THE DREAM

I dream an inescapable dream

in which I take away from the country

the bridges and roads, the fences, the strung wires,

ourselves, all we have built and dug and hollowed out,

our flocks and herds, our droves of machines.

I restore then the wide-branching trees.

I see growing over the land and shading it

the great trunks and crowns of the first forest.

I am aware of the rattling of their branches,

the lichened channels of their bark, the saps

of the ground flowing upward to their darkness.

Like the afterimage of a light that only by not

looking can be seen, I glimpse the country as it was.

All its beings belong wholly to it. They flourish

in dying as in being born.
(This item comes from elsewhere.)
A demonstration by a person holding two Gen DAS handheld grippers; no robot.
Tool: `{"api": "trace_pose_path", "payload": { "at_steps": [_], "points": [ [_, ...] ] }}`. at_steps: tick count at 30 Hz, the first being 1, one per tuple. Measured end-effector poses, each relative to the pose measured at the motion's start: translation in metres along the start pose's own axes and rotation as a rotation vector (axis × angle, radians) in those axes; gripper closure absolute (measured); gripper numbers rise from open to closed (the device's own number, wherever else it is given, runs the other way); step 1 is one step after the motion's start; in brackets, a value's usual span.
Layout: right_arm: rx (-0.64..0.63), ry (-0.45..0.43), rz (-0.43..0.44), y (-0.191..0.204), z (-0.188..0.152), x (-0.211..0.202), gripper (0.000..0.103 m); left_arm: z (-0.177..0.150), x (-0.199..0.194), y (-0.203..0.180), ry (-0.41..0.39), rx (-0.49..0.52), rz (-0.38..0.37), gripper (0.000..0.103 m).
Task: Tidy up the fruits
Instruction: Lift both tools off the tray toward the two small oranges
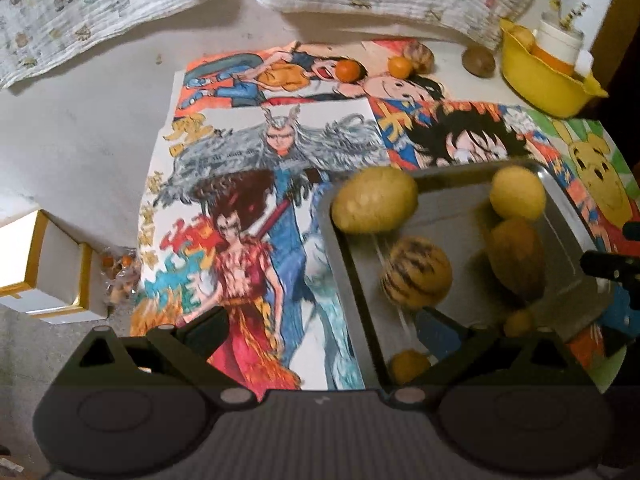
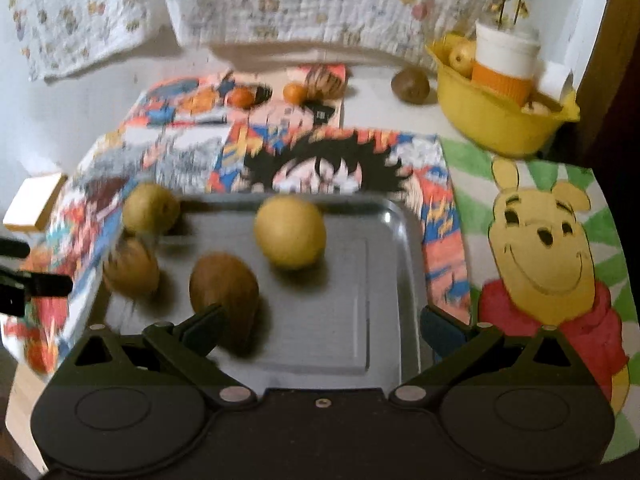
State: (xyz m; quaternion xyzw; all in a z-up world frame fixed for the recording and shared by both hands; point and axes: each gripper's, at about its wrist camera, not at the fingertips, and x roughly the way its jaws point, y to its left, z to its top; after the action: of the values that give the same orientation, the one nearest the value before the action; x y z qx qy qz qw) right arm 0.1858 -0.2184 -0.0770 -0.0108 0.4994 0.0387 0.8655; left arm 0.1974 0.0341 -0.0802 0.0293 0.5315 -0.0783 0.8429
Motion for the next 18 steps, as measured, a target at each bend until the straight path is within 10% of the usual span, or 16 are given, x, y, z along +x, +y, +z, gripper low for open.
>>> {"api": "trace_pose_path", "payload": {
  "at_steps": [18],
  "points": [
    [-0.104,-0.055,0.032,-0.008,0.099,0.049,0.001,0.102,0.027,0.016,-0.087,-0.083,0.049,0.001]
  ]
}}
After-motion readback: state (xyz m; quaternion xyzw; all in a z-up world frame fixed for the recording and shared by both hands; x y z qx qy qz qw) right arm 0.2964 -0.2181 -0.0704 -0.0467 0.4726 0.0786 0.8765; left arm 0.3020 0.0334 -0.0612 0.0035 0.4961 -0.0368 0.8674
It is the life of its deaths.

I must end, always, by replacing

our beginning there, ourselves and our blades,

the flowing in of history, putting back what I took away,

trying always with the same pain of foreknowledge

to build all that we have built, but destroy nothing.

My hands weakening, I feel on all sides blindness

growing in the land on its peering bulbous stalks.

I see that my mind is not good enough.

I see that I am eager to own the earth and to own men.

I find in my mouth a bitter taste of money,

a gaping syllable I can neither swallow nor spit out.

I see all that we have ruined in order to have, all

that was owned for a lifetime to be destroyed forever.

Where are the sleeps that escape such dreams?